In the entries below, find the lines that contain the word "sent" and copy them.

GIVEN DATA:
+ + + + + + +

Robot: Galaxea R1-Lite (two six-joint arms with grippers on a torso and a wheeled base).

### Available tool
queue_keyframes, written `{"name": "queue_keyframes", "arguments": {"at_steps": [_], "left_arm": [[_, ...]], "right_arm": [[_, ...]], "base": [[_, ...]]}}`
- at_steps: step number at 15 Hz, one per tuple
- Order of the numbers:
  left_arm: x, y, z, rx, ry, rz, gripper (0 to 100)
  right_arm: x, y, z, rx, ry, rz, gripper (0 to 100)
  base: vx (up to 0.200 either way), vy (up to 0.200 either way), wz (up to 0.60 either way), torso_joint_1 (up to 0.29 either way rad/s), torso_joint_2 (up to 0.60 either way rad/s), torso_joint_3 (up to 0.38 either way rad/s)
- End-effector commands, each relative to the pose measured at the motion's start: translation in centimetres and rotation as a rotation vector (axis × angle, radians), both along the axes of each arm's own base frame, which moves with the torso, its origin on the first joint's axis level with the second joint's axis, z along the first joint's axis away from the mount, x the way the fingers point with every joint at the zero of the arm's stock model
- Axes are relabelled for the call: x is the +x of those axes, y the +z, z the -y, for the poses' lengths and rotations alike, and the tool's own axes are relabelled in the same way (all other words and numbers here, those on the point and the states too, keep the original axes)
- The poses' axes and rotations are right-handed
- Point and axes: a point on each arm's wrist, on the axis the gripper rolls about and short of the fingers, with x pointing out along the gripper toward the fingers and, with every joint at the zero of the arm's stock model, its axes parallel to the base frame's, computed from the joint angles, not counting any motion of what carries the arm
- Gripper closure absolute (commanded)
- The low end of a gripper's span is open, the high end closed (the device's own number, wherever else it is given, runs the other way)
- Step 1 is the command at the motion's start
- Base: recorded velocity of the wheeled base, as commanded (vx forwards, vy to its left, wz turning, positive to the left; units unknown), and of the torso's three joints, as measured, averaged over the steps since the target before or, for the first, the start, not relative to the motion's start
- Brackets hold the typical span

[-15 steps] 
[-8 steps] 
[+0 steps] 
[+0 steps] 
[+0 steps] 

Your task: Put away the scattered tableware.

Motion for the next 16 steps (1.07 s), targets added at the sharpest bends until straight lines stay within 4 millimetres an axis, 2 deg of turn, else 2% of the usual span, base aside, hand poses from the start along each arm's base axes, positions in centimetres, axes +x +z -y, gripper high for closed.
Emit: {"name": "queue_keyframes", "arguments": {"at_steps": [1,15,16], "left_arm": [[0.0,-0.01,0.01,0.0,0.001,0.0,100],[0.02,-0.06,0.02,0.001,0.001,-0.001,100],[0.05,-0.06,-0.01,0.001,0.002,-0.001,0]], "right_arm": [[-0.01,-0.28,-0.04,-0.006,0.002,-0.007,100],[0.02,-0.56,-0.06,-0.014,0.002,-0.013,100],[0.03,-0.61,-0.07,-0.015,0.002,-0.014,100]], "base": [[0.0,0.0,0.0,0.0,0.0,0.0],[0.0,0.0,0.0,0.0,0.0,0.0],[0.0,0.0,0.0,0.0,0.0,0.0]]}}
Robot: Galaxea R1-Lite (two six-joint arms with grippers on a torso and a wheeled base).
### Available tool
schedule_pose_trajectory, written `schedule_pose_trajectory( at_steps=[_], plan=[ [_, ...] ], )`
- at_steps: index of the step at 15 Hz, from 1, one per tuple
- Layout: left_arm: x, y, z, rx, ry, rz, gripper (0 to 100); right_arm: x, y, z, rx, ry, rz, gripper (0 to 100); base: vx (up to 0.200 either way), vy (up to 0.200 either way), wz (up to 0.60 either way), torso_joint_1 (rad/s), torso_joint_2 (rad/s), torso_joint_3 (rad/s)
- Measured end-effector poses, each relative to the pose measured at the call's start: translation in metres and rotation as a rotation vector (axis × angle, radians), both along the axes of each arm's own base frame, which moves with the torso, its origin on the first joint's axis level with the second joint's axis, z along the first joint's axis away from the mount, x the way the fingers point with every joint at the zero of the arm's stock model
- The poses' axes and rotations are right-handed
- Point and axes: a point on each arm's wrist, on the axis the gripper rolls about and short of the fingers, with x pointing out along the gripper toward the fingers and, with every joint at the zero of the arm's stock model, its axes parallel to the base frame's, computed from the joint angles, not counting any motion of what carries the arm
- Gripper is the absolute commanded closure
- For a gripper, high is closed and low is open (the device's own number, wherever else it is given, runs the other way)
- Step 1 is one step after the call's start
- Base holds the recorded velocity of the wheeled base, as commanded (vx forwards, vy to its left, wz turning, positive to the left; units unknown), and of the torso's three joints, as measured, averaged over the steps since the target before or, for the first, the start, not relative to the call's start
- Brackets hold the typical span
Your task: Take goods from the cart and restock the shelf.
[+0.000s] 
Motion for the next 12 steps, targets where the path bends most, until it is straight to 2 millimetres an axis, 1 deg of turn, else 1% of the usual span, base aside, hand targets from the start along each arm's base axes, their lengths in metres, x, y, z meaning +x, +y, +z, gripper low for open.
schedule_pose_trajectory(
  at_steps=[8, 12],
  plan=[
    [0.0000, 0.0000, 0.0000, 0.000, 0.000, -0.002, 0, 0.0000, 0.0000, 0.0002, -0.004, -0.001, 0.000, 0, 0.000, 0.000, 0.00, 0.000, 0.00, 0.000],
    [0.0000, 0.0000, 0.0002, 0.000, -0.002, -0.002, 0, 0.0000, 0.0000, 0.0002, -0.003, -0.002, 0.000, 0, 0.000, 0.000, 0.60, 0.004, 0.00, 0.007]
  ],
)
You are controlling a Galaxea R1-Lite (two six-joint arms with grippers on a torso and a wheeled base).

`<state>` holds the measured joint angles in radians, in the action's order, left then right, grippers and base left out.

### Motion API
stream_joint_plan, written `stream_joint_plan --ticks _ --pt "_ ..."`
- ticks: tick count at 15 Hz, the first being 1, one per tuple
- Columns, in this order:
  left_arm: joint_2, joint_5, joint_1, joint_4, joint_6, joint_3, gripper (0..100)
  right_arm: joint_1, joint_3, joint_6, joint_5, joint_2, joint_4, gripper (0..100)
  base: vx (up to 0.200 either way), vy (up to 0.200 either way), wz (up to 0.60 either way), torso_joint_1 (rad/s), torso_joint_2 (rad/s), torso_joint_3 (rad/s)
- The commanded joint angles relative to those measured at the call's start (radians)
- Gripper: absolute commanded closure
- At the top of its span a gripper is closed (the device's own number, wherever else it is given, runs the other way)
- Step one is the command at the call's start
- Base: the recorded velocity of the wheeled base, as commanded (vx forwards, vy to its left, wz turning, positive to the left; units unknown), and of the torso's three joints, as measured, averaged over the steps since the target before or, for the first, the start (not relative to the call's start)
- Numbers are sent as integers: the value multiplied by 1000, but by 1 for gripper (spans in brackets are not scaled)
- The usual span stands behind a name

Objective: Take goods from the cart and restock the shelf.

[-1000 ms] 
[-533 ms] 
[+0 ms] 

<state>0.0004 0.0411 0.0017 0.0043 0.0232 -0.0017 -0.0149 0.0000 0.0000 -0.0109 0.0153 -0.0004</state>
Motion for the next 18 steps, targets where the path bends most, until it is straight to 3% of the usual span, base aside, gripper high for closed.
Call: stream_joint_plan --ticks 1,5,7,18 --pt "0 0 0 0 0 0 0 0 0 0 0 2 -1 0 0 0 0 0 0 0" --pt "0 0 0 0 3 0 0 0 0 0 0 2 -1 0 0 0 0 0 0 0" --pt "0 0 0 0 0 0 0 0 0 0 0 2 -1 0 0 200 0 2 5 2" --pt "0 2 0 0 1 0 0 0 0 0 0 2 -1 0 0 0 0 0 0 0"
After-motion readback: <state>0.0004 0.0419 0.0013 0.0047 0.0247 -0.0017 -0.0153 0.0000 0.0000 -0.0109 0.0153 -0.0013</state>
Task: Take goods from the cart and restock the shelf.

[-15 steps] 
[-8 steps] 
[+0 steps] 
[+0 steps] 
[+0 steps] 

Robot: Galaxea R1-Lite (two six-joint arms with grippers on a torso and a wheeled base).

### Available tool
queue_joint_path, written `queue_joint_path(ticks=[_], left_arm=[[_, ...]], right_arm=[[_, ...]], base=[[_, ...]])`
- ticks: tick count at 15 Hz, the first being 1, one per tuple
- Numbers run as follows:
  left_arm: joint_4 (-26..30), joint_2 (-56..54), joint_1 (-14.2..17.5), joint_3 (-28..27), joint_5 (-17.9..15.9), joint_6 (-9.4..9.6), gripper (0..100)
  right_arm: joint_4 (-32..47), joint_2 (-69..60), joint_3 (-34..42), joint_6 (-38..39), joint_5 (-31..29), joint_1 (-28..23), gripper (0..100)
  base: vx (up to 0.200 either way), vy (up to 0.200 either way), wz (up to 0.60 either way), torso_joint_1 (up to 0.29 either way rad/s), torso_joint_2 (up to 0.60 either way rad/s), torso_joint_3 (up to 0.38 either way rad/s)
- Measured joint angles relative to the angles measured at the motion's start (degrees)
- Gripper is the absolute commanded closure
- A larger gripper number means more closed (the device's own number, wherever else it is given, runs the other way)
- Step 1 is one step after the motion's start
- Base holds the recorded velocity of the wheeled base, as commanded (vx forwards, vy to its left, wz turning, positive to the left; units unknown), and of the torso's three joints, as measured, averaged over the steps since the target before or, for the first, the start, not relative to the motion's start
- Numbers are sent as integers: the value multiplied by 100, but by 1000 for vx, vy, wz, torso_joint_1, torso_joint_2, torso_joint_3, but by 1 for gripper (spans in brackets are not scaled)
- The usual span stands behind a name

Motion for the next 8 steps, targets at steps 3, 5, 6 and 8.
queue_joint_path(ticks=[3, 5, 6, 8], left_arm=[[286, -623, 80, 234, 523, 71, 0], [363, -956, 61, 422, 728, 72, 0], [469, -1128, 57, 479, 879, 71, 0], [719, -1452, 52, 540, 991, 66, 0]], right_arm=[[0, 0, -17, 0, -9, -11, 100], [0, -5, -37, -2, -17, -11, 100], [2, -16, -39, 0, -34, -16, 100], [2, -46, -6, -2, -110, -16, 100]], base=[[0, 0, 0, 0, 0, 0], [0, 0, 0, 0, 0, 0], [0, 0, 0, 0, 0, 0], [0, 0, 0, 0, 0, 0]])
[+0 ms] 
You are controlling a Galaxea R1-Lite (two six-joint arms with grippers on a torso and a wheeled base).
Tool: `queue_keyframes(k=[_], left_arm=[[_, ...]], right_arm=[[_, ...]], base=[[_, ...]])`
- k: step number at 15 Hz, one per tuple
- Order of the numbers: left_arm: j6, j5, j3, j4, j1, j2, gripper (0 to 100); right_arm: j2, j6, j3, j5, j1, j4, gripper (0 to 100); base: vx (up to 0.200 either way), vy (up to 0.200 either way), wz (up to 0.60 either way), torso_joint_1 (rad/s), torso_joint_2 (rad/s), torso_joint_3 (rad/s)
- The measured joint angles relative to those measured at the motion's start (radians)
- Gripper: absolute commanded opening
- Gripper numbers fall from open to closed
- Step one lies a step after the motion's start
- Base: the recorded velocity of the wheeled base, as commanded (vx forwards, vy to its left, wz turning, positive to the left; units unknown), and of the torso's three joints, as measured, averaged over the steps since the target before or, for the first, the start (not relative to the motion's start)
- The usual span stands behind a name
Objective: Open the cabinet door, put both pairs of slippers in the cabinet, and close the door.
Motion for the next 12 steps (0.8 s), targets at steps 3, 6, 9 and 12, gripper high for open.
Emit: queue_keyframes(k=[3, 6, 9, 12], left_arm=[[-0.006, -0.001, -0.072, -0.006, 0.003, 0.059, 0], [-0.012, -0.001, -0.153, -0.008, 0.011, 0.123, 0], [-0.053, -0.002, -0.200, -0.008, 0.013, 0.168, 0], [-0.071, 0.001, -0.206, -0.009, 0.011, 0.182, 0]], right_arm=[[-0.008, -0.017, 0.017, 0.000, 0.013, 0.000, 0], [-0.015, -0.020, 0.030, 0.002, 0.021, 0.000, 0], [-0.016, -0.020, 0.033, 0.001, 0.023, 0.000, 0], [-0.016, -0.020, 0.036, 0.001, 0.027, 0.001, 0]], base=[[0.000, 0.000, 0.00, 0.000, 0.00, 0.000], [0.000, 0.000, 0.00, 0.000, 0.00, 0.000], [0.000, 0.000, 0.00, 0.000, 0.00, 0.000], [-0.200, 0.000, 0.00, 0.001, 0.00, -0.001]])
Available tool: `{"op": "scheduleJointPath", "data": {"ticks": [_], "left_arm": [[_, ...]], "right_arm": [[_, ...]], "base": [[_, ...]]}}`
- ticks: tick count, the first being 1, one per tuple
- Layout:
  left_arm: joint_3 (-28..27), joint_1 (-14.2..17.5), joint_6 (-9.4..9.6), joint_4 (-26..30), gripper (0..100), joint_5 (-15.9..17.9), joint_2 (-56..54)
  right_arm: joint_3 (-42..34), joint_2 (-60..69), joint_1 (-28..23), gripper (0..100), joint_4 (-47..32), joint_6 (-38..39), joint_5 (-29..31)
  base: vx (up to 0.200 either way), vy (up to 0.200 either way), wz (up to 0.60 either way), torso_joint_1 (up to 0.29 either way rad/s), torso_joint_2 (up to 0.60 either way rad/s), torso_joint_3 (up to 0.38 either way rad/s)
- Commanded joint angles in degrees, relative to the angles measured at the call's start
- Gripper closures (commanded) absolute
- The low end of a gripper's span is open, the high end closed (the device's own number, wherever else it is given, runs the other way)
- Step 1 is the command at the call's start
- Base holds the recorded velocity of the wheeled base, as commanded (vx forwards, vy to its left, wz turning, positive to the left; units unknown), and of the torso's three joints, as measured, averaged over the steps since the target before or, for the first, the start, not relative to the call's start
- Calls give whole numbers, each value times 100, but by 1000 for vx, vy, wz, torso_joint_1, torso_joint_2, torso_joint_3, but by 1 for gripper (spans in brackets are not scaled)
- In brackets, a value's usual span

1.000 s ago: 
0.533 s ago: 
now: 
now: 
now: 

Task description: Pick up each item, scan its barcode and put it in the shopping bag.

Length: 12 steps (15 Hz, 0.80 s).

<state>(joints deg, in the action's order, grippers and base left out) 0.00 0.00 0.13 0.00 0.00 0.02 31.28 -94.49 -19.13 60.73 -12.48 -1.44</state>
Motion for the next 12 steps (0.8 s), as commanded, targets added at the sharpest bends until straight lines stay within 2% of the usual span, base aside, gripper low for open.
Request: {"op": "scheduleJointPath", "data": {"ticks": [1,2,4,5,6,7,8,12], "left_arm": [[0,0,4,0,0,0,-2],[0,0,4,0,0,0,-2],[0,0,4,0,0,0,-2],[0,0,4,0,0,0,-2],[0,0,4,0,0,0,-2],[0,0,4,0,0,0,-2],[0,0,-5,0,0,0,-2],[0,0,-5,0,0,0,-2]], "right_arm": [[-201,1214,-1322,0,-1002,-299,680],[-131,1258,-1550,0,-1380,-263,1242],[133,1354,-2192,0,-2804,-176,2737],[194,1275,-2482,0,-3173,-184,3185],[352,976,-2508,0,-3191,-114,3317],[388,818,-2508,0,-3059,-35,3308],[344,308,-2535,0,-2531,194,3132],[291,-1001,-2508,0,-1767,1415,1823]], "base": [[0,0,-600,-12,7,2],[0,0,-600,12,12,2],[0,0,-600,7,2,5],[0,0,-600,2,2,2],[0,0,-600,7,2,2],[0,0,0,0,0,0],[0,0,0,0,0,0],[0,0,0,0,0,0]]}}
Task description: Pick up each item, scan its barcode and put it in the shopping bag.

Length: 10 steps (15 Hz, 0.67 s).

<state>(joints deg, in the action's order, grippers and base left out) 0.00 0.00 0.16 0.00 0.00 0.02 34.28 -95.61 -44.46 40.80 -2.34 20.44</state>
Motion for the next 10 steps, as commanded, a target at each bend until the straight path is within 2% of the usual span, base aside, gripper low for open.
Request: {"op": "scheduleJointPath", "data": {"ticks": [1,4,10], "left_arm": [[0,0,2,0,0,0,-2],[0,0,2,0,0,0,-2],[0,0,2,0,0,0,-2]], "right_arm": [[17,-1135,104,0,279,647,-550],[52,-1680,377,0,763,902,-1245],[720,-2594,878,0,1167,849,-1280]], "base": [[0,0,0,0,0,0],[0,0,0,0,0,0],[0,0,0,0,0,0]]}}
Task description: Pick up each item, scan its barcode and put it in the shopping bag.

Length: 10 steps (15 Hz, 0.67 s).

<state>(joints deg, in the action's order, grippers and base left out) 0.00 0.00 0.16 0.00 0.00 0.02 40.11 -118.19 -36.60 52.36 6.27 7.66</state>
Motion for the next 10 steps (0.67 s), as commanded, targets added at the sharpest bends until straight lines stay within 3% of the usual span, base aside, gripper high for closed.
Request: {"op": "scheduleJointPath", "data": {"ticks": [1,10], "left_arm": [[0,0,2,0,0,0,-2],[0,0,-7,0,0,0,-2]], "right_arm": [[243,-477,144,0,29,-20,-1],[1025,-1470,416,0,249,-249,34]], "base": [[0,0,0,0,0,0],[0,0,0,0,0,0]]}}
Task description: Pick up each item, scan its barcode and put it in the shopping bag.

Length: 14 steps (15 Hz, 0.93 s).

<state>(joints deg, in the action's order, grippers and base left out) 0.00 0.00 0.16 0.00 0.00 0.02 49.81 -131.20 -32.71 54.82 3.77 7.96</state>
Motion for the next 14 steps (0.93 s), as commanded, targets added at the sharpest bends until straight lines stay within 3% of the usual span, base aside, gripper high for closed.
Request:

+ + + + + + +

RESPONSE TO THE TASK:
- Numbers are sent as integers: the value multiplied by 1000, but by 1 for gripper (spans in brackets are not scaled)
- Numbers are sent as integers: the value multiplied by 100, but by 1000 for vx, vy, wz, torso_joint_1, torso_joint_2, torso_joint_3, but by 1 for gripper (spans in brackets are not scaled)

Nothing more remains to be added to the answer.